| Work item |
The entries below should appear again in your reply, word for word.

| Exercise data |
-.-.-
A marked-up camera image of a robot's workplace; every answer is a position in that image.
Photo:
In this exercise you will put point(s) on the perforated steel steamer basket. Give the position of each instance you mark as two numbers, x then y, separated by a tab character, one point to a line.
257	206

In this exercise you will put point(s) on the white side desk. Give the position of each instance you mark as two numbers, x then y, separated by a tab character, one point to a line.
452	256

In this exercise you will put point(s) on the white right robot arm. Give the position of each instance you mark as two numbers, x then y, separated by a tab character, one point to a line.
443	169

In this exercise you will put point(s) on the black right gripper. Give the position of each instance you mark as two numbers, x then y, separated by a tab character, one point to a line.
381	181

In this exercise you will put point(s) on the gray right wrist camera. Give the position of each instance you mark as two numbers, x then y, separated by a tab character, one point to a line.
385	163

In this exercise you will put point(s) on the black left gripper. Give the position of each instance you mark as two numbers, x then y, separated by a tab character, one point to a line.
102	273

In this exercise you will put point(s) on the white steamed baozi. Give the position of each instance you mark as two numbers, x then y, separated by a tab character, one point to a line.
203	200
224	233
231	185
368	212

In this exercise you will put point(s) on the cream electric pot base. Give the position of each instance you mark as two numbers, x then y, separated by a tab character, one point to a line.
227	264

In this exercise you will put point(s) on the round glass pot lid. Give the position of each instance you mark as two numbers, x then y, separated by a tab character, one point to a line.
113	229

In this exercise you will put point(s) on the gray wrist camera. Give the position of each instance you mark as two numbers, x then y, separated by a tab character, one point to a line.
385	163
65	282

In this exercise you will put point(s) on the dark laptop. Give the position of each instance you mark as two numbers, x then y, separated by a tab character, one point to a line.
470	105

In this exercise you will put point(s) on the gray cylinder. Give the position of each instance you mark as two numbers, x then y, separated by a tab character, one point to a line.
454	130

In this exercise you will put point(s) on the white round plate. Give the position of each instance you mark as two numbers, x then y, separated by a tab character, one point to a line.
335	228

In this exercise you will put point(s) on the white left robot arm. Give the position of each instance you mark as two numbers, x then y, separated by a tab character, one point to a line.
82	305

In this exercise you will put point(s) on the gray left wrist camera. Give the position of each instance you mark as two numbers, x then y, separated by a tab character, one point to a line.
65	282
-.-.-
| Exercise result |
A marked-up camera image of a robot's workplace; every answer is a position in that image.
Photo:
In this exercise you will put point(s) on the perforated steel steamer basket. Give the position of each instance you mark as two numbers, x then y, separated by a tab character, one point to a line.
257	206

In this exercise you will put point(s) on the white side desk. Give the position of each instance you mark as two numbers, x then y, separated by a tab character, one point to a line.
452	256

In this exercise you will put point(s) on the white right robot arm. Give the position of each instance you mark as two numbers, x then y, separated by a tab character, one point to a line.
443	169

In this exercise you will put point(s) on the black right gripper. Give the position of each instance you mark as two numbers, x then y, separated by a tab character, one point to a line.
381	181

In this exercise you will put point(s) on the gray right wrist camera. Give the position of each instance you mark as two numbers, x then y, separated by a tab character, one point to a line.
385	163

In this exercise you will put point(s) on the black left gripper. Give the position of each instance you mark as two numbers, x then y, separated by a tab character, one point to a line.
102	273

In this exercise you will put point(s) on the white steamed baozi. Give the position of each instance you mark as two numbers, x then y, separated by a tab character, one point to a line.
203	200
224	233
231	185
368	212

In this exercise you will put point(s) on the cream electric pot base. Give the position of each instance you mark as two numbers, x then y, separated by a tab character, one point to a line.
227	264

In this exercise you will put point(s) on the round glass pot lid. Give the position of each instance you mark as two numbers, x then y, separated by a tab character, one point to a line.
113	229

In this exercise you will put point(s) on the gray wrist camera. Give the position of each instance you mark as two numbers, x then y, separated by a tab character, one point to a line.
385	163
65	282

In this exercise you will put point(s) on the dark laptop. Give the position of each instance you mark as two numbers, x then y, separated by a tab character, one point to a line.
470	105

In this exercise you will put point(s) on the gray cylinder. Give the position of each instance you mark as two numbers, x then y, separated by a tab character, one point to a line.
454	130

In this exercise you will put point(s) on the white round plate. Give the position of each instance you mark as two numbers, x then y, separated by a tab character, one point to a line.
335	228

In this exercise you will put point(s) on the white left robot arm. Give the position of each instance you mark as two numbers, x then y, separated by a tab character, one point to a line.
82	305

In this exercise you will put point(s) on the gray left wrist camera. Give the position of each instance you mark as two numbers, x then y, separated by a tab character, one point to a line.
65	282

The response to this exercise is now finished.